_Problem description_
Look through the records below for the line with "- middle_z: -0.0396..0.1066" and the line with "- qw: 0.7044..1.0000", then return those lines and all lines between, exactly.

(Records drawn from a dataset)
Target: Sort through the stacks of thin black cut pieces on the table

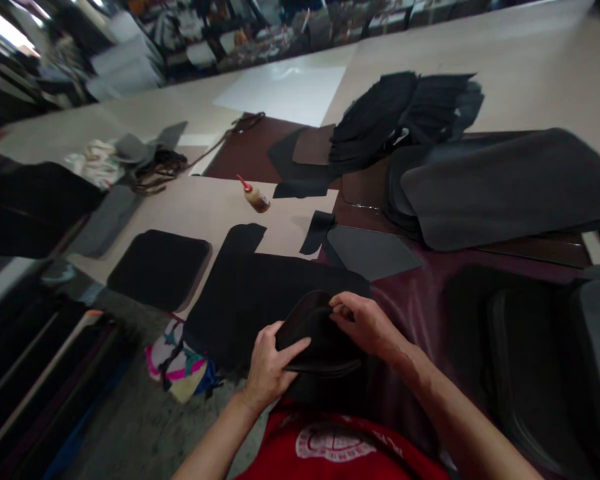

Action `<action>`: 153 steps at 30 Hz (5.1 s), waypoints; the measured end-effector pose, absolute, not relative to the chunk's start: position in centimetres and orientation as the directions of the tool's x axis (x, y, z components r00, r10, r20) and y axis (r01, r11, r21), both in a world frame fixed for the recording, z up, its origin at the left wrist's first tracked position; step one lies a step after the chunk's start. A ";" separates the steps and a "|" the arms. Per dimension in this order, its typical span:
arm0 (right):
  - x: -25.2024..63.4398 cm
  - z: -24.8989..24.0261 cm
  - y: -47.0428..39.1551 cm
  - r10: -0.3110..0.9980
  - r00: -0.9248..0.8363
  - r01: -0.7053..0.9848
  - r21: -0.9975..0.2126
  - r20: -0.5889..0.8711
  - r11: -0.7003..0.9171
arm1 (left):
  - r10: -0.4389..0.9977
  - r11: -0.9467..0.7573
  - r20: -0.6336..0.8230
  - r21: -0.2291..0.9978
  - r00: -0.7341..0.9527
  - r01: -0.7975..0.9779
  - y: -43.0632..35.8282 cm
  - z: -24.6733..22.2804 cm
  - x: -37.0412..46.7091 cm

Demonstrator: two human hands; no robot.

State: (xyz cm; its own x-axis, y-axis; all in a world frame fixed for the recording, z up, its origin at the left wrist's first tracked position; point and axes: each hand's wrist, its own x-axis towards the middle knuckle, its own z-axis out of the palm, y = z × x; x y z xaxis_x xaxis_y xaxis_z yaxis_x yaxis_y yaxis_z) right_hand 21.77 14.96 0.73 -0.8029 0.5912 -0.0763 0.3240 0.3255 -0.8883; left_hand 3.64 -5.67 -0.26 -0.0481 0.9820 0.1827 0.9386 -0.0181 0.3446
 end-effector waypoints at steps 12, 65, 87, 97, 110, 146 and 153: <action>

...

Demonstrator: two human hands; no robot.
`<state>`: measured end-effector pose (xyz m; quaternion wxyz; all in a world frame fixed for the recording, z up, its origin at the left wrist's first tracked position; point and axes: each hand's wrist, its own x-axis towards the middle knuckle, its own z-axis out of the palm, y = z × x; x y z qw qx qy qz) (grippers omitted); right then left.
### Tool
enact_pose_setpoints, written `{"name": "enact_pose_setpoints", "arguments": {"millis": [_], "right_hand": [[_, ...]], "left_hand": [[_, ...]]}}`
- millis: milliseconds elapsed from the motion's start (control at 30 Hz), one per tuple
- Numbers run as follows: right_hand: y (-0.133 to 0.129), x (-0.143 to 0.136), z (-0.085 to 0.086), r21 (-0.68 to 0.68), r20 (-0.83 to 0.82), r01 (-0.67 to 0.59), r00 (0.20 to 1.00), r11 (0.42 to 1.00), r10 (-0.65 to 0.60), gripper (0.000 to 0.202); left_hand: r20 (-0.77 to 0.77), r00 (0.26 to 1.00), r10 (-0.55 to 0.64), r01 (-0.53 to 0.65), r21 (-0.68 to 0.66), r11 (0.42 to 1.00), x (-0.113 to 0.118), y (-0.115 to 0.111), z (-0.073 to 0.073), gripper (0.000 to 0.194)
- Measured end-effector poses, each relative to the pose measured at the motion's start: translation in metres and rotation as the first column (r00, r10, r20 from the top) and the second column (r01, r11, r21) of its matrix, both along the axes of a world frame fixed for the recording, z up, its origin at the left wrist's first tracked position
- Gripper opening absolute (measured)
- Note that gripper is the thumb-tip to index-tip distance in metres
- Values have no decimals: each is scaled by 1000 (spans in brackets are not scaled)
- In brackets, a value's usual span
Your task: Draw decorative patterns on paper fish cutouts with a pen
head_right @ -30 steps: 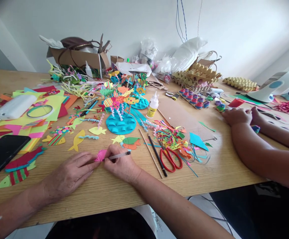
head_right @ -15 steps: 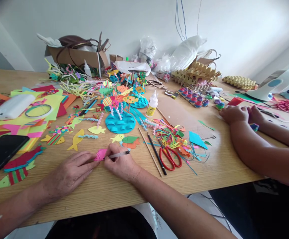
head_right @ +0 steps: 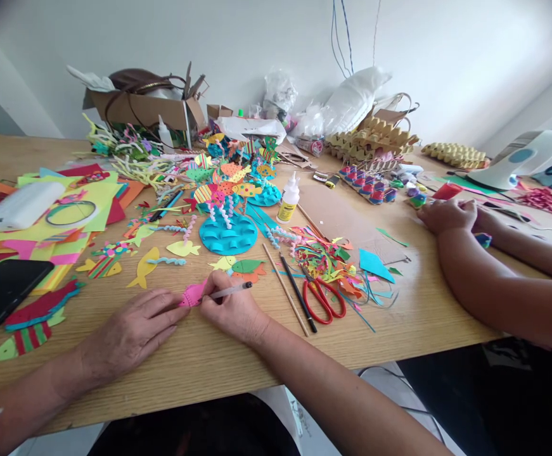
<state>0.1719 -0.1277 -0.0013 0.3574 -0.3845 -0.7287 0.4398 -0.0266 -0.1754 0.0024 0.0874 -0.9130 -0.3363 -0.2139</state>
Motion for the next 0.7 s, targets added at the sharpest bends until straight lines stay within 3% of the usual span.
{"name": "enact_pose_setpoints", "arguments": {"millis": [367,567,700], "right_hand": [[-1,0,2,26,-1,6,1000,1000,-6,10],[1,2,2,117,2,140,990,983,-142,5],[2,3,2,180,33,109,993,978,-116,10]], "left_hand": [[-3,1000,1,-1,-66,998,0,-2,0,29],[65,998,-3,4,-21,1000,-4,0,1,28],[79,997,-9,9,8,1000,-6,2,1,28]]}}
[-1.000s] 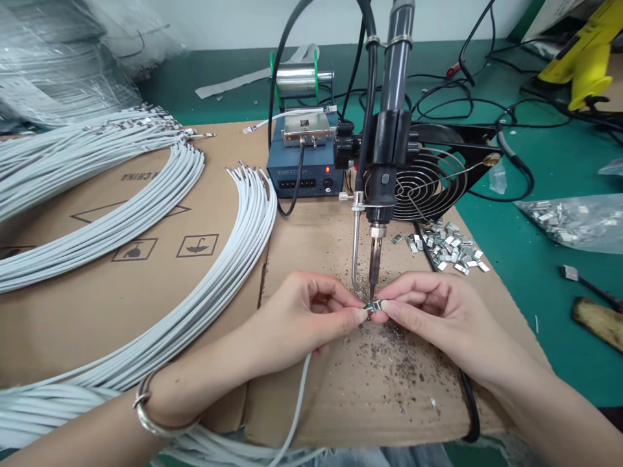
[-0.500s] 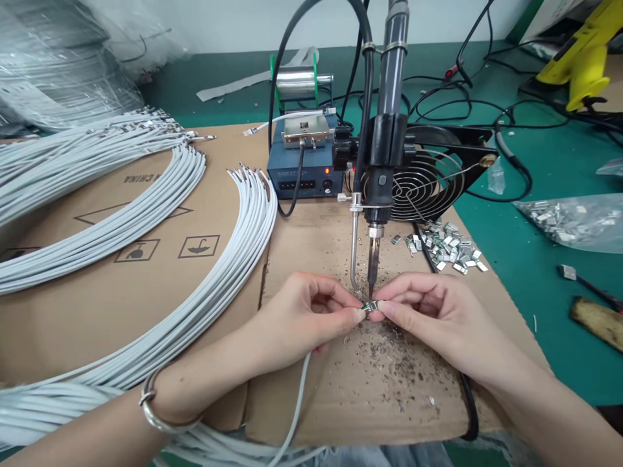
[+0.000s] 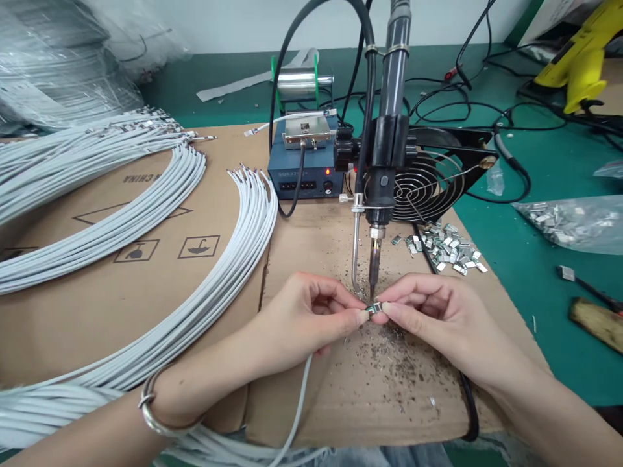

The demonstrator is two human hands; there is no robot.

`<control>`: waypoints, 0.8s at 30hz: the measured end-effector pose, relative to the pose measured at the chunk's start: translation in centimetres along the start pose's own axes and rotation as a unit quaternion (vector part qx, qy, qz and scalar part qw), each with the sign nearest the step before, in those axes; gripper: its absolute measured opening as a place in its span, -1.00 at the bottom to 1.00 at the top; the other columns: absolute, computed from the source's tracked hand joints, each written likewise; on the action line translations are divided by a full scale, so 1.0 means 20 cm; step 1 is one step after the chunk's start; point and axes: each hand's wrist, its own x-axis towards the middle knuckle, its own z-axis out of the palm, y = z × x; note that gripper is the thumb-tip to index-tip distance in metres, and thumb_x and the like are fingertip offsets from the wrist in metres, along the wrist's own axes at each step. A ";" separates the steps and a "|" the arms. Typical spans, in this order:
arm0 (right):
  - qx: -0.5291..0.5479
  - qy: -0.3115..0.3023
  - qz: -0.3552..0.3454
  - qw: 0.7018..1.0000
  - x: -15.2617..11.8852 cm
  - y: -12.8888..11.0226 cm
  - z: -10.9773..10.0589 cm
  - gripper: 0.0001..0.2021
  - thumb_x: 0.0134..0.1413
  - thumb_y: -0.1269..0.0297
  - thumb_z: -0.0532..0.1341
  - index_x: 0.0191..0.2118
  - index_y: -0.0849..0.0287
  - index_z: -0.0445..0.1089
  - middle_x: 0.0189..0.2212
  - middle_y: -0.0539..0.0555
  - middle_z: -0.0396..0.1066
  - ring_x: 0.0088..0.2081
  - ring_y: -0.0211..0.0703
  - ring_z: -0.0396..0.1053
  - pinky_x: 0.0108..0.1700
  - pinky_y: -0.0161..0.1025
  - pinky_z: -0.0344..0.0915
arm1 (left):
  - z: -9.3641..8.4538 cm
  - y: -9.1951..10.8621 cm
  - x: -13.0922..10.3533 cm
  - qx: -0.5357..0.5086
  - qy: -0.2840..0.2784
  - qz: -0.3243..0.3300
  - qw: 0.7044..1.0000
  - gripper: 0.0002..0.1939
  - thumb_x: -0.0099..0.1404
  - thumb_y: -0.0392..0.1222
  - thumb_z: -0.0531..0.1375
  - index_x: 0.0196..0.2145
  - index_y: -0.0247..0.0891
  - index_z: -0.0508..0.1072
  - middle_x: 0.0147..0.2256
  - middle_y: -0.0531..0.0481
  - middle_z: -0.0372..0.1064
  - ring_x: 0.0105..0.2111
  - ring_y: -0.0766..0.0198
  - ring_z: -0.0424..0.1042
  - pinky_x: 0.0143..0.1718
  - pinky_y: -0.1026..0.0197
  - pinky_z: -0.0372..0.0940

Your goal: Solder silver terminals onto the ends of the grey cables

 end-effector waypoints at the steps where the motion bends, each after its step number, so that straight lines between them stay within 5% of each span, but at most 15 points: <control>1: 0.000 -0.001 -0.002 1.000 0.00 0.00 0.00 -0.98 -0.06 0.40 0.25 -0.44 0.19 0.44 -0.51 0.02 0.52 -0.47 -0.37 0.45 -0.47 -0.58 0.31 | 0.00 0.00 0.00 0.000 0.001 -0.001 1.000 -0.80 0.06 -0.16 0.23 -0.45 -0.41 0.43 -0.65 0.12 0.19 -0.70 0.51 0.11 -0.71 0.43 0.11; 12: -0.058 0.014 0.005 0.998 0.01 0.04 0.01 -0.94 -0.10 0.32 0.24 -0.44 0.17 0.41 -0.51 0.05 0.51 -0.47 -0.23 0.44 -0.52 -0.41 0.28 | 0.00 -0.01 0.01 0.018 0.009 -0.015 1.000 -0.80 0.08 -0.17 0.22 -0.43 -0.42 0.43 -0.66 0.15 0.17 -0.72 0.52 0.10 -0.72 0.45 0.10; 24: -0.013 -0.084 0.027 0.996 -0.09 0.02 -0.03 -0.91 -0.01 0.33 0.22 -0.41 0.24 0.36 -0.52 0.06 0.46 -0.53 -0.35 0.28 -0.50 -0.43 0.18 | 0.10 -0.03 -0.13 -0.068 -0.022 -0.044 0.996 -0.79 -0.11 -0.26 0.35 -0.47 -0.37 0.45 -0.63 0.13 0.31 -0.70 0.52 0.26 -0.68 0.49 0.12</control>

_Exercise solution_
  - middle_z: -0.0396..0.1066
  - ring_x: 0.0088..0.2081
  - ring_y: -0.0211..0.0703
  - ring_z: -0.0396..0.1053
  - pinky_x: 0.0108..0.1700
  - pinky_y: -0.0161..0.1025
  - pinky_z: -0.0344..0.0915
arm1 (left):
  - z: -9.3641..8.4538 cm
  - y: -9.1951..10.8621 cm
  - x: -13.0922..10.3533 cm
  - qx: -0.5357..0.5086
  - qy: -0.2840..0.2784
  - qz: -0.3243..0.3300
  - qw: 0.7044..1.0000

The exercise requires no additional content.